* Problem statement *
Check every line of the data for the word "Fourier", and copy those that have it.

Recorded data:
___
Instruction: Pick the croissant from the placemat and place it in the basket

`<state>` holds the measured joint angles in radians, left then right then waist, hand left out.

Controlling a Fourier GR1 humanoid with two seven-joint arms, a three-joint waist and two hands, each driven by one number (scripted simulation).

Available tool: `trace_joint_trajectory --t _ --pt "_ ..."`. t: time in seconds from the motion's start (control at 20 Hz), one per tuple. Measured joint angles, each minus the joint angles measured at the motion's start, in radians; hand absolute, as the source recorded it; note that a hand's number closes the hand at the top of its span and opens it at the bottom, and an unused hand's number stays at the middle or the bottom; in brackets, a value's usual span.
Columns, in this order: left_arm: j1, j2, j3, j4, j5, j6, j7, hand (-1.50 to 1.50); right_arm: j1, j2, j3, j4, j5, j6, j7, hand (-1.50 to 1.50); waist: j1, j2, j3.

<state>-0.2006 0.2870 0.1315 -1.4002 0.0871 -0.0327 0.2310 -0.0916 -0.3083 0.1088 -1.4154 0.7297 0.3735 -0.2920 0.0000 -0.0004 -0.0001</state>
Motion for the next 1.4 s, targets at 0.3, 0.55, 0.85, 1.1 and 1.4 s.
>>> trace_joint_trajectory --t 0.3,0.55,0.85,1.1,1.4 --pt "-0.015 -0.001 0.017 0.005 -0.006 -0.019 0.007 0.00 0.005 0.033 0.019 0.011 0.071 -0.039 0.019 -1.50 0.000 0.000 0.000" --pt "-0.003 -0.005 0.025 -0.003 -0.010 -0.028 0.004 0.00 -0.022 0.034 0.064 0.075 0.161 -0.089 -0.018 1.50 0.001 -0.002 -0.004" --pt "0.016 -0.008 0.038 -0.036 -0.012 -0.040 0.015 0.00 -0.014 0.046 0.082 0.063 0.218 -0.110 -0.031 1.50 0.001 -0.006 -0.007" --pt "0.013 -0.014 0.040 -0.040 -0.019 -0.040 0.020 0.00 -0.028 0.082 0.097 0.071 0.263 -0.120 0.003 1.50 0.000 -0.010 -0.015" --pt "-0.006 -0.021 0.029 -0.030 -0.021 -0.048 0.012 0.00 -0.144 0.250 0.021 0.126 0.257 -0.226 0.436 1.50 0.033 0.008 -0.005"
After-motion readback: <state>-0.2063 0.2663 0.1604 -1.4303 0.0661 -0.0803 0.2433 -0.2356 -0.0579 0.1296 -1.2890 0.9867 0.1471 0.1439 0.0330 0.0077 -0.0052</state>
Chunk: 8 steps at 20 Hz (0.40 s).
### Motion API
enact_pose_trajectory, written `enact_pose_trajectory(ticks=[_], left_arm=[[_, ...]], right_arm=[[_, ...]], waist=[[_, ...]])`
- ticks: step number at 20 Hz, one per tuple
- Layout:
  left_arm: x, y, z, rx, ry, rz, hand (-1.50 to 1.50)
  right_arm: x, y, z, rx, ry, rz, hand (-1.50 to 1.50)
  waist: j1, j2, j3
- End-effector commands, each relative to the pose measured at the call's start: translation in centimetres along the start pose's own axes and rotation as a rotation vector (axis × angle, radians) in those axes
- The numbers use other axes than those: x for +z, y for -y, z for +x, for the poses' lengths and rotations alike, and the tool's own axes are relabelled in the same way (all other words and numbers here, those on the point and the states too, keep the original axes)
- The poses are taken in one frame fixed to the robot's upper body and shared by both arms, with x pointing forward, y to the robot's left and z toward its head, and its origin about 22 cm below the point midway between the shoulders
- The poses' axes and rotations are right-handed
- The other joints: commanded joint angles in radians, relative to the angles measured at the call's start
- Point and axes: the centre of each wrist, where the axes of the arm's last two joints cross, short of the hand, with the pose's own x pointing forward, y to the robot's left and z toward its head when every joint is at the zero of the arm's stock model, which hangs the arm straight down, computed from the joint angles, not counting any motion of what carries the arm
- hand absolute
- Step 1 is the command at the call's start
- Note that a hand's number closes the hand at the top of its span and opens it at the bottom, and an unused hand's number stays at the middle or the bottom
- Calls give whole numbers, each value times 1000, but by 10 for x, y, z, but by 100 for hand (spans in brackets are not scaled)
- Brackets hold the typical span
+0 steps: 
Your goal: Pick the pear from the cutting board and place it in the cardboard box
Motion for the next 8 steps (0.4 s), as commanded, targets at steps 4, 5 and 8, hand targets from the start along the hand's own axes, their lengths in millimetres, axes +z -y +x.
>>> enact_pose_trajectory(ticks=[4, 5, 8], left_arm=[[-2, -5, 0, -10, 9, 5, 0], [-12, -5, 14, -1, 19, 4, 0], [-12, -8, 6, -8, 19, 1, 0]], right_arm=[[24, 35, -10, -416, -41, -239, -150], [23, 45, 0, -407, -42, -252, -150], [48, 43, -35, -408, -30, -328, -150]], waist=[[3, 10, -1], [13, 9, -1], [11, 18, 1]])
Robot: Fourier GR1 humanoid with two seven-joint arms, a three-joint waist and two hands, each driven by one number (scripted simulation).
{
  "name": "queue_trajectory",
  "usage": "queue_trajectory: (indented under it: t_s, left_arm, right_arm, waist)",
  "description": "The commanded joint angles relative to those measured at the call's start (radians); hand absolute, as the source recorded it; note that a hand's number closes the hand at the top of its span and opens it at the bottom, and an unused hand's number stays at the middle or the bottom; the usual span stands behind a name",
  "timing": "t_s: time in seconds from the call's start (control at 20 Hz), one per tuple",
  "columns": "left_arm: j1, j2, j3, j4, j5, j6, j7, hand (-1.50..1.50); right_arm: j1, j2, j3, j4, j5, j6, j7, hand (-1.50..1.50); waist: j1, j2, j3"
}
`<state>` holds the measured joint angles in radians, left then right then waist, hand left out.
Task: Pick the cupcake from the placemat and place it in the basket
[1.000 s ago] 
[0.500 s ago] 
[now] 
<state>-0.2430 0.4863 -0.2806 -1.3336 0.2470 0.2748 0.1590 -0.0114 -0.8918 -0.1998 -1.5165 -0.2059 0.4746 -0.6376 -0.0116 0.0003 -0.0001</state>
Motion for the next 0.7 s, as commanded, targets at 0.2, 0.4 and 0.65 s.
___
* Answer section *
Controlling a Fourier GR1 humanoid with two seven-joint arms, a three-joint waist and two hands, each driven by one number (scripted simulation).
Robot: Fourier GR1 humanoid with two seven-joint arms, a three-joint waist and two hands, each driven by one number (scripted simulation).

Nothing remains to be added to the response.